This section is from the book "The Florists' Manual", by William Scott. Also available from Amazon: The Florist's Manual.
This useful genus is very familiar to all. The tall nasturtium is one of the best plants for covering fences or walls when given some strings or brush to climb on. The dwarf nasturtium is used as a bedding plant and in mixed borders its round, compact clumps have a fine appearance. They are always treated as annuals and although growing most freely in our summers they will not endure the slightest frost.
The dwarf varieties of the nasturtium are not always a success as bedding plants, because they are planted in too rich a soil and the leaves hide the flowers. Plant in rather poor soil in the full sun, and you will have better results. The double forms of the nasturtium were formerly used as bedding plants, but we have many better plants for the purpose. A dark scarlet variety of the tall form is often grown in an 8-inch or 10-inch pot and trained up a rafter where it will give many flowers in any greenhouse where the temperature is not under 50 degrees.
Both the tall and dwarf forms are too easily raised from seed for us to think of them as bedding plants, but as plants for our veranda-boxes they are of consequence, their fine, bright green leaves and showy flowers being always liked by our patrons and soon filling up and making a fine show. We never remember having any left when trade was over by the middle of June.
Obtain the best strain you can of the tall growing kinds, and sow the middle of March.

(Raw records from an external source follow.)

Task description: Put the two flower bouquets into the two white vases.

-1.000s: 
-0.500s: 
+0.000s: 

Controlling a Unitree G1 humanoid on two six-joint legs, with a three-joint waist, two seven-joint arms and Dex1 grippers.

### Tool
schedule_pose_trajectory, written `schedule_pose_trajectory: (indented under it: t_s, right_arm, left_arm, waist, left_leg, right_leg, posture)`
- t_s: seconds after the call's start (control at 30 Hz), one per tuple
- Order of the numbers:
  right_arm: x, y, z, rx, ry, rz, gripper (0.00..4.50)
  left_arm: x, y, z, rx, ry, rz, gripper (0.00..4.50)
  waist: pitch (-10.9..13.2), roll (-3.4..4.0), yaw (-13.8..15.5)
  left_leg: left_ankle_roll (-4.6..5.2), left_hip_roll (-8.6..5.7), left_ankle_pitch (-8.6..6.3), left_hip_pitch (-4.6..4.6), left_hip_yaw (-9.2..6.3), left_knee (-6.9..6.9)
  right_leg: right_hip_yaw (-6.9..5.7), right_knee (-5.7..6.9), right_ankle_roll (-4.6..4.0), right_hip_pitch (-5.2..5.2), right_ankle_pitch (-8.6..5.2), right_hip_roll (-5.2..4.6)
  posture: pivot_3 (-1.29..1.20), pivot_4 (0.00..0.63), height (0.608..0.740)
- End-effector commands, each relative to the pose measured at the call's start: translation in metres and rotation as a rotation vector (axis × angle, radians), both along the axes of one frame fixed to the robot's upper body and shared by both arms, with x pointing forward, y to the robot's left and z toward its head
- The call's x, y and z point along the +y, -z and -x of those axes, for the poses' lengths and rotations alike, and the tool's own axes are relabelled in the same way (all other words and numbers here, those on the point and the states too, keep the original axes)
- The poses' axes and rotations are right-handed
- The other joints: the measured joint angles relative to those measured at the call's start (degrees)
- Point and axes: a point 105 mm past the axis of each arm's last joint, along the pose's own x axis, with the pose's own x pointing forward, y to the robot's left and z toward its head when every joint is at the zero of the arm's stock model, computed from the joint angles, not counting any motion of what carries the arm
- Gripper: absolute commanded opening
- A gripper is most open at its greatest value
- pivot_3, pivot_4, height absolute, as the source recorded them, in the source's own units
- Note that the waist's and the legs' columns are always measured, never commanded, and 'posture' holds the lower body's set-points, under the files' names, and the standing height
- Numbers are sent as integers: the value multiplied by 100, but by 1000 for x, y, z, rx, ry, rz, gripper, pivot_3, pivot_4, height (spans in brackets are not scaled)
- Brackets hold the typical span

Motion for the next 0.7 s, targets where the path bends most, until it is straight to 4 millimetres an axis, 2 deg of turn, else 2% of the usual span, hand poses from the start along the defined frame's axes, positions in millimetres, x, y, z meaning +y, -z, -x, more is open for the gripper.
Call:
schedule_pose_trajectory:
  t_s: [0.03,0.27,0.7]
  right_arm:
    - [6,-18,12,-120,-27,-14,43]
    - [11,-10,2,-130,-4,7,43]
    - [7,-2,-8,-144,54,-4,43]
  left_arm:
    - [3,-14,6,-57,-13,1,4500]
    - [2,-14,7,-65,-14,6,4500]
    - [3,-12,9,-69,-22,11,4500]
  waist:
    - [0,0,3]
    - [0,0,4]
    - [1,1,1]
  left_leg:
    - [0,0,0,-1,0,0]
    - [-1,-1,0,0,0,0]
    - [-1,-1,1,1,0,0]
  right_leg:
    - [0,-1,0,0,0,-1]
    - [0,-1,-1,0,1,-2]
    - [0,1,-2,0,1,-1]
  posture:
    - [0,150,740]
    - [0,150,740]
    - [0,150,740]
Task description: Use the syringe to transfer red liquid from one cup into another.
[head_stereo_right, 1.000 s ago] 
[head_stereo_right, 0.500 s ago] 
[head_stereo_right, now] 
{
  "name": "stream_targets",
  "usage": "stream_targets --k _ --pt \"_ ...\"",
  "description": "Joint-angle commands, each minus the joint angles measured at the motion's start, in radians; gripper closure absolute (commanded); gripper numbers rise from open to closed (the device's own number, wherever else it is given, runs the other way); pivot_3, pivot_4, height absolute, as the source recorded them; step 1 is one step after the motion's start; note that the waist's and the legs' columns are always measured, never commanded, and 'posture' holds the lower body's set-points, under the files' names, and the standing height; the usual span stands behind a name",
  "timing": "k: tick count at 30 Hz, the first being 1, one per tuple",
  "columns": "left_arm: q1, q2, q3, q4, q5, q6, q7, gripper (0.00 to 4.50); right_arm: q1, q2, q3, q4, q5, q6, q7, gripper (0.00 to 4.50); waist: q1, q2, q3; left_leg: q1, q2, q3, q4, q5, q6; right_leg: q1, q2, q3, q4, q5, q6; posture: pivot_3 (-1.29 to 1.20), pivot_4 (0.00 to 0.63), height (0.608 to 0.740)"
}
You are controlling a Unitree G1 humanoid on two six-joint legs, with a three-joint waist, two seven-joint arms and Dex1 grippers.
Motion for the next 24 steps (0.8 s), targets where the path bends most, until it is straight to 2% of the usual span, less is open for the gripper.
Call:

As soon as they have formed their seed leaves pot into 2 1/2-inch and keep them in a temperature of 50 degrees. They will grow fast and in any soil. If grown on the bench they will quickly become unmanageable, so we put them on a hanging shelf where they will get air and light and be occasionally short of water, which does not hurt them at all, but induces them to flower. Their roots, when put into the basket or vase, have not much room to spread, and they flower freely.
There are many named varieties of the tall growing nasturtiums, but we find a good mixture answers every purpose. In the dwarf or Tom Thumb strain for bedding you can buy any variety true to color and some of the foliage of these is very distinct.
Varieties of T. Lobbianum grow as finely as the common nasturtium. The foliage is somewhat smaller, but they flower in great profusion.